- **Requirement**
Only the lines below from the one containing "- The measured" to the one containing "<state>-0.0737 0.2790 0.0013" should be repeated, both included and unchanged.

═════ Given entries ═════

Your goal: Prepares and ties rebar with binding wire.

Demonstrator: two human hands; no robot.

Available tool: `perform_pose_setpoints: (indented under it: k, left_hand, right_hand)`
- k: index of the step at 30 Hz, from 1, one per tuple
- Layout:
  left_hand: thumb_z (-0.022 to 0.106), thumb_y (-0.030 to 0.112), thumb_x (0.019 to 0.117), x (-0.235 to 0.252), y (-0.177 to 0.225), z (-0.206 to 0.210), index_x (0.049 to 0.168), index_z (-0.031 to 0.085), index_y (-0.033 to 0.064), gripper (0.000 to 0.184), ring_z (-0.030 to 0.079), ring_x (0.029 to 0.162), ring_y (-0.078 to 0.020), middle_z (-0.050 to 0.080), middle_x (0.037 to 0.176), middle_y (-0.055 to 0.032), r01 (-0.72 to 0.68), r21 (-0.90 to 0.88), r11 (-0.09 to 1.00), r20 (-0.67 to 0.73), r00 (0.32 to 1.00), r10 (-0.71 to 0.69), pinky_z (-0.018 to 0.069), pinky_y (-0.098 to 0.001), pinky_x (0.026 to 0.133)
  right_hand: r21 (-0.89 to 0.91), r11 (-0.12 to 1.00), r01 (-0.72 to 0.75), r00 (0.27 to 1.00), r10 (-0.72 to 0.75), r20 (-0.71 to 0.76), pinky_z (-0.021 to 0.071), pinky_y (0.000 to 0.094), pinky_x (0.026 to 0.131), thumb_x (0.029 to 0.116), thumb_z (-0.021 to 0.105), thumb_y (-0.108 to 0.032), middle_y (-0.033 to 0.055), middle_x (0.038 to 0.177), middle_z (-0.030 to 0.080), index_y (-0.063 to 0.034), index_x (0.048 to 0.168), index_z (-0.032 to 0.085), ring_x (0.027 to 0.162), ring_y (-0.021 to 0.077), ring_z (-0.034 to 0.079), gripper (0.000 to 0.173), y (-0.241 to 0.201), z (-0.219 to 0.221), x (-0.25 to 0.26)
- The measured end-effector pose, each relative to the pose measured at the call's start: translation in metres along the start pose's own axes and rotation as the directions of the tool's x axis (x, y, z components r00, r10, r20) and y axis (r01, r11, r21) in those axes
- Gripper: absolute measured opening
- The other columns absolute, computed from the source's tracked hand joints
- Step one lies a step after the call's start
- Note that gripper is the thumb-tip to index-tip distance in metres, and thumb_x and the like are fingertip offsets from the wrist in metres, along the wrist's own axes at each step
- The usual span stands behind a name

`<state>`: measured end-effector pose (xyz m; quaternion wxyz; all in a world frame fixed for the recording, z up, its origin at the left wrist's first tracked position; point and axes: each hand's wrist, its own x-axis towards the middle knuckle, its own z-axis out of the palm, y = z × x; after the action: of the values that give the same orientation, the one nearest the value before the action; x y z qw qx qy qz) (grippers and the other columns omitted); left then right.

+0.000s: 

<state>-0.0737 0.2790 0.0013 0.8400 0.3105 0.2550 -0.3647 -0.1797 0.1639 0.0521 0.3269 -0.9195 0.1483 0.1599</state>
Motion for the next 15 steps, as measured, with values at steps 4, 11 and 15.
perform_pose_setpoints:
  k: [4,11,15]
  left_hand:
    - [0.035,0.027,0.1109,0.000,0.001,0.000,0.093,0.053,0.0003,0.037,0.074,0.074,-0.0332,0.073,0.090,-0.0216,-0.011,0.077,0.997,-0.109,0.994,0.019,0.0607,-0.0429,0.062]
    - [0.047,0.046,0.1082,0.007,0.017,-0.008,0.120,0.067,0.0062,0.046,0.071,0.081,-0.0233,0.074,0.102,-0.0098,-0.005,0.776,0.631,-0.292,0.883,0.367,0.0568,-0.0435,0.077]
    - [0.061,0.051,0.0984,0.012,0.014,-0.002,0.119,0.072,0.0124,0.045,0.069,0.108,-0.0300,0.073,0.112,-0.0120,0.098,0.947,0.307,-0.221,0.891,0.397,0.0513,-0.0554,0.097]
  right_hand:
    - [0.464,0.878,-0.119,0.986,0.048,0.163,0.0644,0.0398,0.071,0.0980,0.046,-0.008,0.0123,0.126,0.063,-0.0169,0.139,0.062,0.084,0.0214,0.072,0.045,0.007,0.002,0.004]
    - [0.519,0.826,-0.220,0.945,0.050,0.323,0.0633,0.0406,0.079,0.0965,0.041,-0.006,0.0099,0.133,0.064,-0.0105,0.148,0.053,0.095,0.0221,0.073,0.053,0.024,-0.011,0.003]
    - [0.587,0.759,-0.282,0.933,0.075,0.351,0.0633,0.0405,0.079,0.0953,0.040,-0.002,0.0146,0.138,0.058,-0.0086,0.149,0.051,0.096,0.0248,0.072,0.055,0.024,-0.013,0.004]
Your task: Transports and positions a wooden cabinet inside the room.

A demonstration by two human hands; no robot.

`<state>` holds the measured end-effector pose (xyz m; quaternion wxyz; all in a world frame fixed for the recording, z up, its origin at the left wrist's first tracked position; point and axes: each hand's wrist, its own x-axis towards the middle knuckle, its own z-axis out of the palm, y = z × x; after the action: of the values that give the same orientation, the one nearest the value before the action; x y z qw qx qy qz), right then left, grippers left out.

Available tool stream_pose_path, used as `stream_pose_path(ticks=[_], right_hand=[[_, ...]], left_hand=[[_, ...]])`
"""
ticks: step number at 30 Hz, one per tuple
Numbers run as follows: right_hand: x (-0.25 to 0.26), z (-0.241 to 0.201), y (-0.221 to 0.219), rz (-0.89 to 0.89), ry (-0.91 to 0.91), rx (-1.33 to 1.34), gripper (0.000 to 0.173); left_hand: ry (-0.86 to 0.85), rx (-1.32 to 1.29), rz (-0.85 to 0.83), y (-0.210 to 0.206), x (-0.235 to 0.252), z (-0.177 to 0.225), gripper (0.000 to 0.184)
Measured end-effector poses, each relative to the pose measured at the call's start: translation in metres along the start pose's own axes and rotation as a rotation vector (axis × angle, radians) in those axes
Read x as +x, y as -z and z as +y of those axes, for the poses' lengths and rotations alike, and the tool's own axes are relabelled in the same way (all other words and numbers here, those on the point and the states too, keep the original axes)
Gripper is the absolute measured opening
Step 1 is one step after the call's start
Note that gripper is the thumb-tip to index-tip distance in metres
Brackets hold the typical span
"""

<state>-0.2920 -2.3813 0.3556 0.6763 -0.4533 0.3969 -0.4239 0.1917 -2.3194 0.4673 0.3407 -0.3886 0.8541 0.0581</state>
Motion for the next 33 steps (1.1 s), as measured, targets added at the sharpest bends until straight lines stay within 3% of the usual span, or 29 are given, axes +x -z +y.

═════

- **Solution to this problem**
- The measured end-effector pose, each relative to the pose measured at the call's start: translation in metres along the start pose's own axes and rotation as the directions of the tool's x axis (x, y, z components r00, r10, r20) and y axis (r01, r11, r21) in those axes
- Gripper: absolute measured opening
- The other columns absolute, computed from the source's tracked hand joints
- Step one lies a step after the call's start
- Note that gripper is the thumb-tip to index-tip distance in metres, and thumb_x and the like are fingertip offsets from the wrist in metres, along the wrist's own axes at each step
- The usual span stands behind a name

`<state>`: measured end-effector pose (xyz m; quaternion wxyz; all in a world frame fixed for the recording, z up, its origin at the left wrist's first tracked position; point and axes: each hand's wrist, its own x-axis towards the middle knuckle, its own z-axis out of the palm, y = z × x; after the action: of the values that give the same orientation, the one nearest the value before the action; x y z qw qx qy qz) (grippers and the other columns omitted); left then right.

+0.000s: 

<state>-0.0737 0.2790 0.0013 0.8400 0.3105 0.2550 -0.3647 -0.1797 0.1639 0.0521 0.3269 -0.9195 0.1483 0.1599</state>

No further answer is required.